» **What to do**
Starting with the first line and ending with the last, copy the entries word for word.

--- Supplied data Enclosed Below ---

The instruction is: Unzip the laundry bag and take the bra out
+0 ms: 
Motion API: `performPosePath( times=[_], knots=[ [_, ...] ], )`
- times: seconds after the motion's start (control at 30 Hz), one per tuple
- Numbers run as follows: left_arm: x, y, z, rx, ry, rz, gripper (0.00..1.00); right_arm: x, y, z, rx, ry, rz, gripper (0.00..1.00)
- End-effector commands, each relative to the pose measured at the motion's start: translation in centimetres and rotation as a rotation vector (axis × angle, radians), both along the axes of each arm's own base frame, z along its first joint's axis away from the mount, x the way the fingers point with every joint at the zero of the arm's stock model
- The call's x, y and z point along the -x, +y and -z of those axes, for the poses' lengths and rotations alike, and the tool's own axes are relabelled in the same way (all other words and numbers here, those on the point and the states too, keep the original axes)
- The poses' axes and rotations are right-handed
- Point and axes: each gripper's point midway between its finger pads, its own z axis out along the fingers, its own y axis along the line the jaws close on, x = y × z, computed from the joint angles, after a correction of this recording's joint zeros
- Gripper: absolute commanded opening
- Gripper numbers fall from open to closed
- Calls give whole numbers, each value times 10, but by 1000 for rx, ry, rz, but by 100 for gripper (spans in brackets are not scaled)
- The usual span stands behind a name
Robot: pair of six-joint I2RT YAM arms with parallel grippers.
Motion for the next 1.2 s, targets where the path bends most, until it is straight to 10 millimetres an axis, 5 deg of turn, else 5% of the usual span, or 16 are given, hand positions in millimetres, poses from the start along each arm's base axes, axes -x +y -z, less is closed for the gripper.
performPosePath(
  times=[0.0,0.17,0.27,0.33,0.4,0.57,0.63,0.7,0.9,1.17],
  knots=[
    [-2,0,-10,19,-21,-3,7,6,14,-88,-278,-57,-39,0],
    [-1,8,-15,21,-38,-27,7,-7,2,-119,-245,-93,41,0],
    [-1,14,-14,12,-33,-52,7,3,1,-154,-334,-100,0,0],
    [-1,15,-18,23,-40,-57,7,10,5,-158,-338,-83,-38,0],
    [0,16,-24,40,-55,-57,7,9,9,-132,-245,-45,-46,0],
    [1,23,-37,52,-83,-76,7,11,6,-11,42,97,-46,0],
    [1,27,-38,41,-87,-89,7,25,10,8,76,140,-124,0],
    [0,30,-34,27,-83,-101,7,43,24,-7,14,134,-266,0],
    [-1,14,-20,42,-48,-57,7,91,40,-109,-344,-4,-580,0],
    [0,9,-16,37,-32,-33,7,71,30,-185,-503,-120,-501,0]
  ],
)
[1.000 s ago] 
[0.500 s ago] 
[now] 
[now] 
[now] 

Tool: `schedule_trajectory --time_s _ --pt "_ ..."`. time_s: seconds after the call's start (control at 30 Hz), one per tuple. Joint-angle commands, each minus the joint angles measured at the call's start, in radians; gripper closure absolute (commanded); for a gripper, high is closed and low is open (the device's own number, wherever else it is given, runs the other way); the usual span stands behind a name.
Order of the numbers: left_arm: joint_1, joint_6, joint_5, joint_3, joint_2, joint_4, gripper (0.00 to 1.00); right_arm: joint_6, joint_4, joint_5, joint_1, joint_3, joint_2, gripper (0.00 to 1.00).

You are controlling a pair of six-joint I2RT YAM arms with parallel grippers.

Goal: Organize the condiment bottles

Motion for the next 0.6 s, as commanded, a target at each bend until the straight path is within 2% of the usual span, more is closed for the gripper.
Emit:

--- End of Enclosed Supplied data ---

» **Task solution**
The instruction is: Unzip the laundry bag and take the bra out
+0 ms: 
Motion API: `performPosePath( times=[_], knots=[ [_, ...] ], )`
- times: seconds after the motion's start (control at 30 Hz), one per tuple
- Numbers run as follows: left_arm: x, y, z, rx, ry, rz, gripper (0.00..1.00); right_arm: x, y, z, rx, ry, rz, gripper (0.00..1.00)
- End-effector commands, each relative to the pose measured at the motion's start: translation in centimetres and rotation as a rotation vector (axis × angle, radians), both along the axes of each arm's own base frame, z along its first joint's axis away from the mount, x the way the fingers point with every joint at the zero of the arm's stock model
- The call's x, y and z point along the -x, +y and -z of those axes, for the poses' lengths and rotations alike, and the tool's own axes are relabelled in the same way (all other words and numbers here, those on the point and the states too, keep the original axes)
- The poses' axes and rotations are right-handed
- Point and axes: each gripper's point midway between its finger pads, its own z axis out along the fingers, its own y axis along the line the jaws close on, x = y × z, computed from the joint angles, after a correction of this recording's joint zeros
- Gripper: absolute commanded opening
- Gripper numbers fall from open to closed
- Calls give whole numbers, each value times 10, but by 1000 for rx, ry, rz, but by 100 for gripper (spans in brackets are not scaled)
- The usual span stands behind a name
Robot: pair of six-joint I2RT YAM arms with parallel grippers.
Motion for the next 1.2 s, targets where the path bends most, until it is straight to 10 millimetres an axis, 5 deg of turn, else 5% of the usual span, or 16 are given, hand positions in millimetres, poses from the start along each arm's base axes, axes -x +y -z, less is closed for the gripper.
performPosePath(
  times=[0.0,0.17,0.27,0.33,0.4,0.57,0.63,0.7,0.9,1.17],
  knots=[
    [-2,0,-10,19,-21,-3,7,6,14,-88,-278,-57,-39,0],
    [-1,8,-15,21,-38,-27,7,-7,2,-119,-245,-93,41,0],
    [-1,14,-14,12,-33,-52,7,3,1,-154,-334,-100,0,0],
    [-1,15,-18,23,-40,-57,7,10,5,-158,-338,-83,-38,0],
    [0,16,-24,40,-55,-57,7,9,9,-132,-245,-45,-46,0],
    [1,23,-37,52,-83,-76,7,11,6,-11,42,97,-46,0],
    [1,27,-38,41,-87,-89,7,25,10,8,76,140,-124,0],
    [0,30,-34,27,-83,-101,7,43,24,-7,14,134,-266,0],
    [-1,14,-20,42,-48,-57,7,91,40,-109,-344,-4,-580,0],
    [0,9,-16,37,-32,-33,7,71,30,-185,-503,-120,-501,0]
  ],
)
[1.000 s ago] 
[0.500 s ago] 
[now] 
[now] 
[now] 

Tool: `schedule_trajectory --time_s _ --pt "_ ..."`. time_s: seconds after the call's start (control at 30 Hz), one per tuple. Joint-angle commands, each minus the joint angles measured at the call's start, in radians; gripper closure absolute (commanded); for a gripper, high is closed and low is open (the device's own number, wherever else it is given, runs the other way); the usual span stands behind a name.
Order of the numbers: left_arm: joint_1, joint_6, joint_5, joint_3, joint_2, joint_4, gripper (0.00 to 1.00); right_arm: joint_6, joint_4, joint_5, joint_1, joint_3, joint_2, gripper (0.00 to 1.00).

You are controlling a pair of six-joint I2RT YAM arms with parallel grippers.

Goal: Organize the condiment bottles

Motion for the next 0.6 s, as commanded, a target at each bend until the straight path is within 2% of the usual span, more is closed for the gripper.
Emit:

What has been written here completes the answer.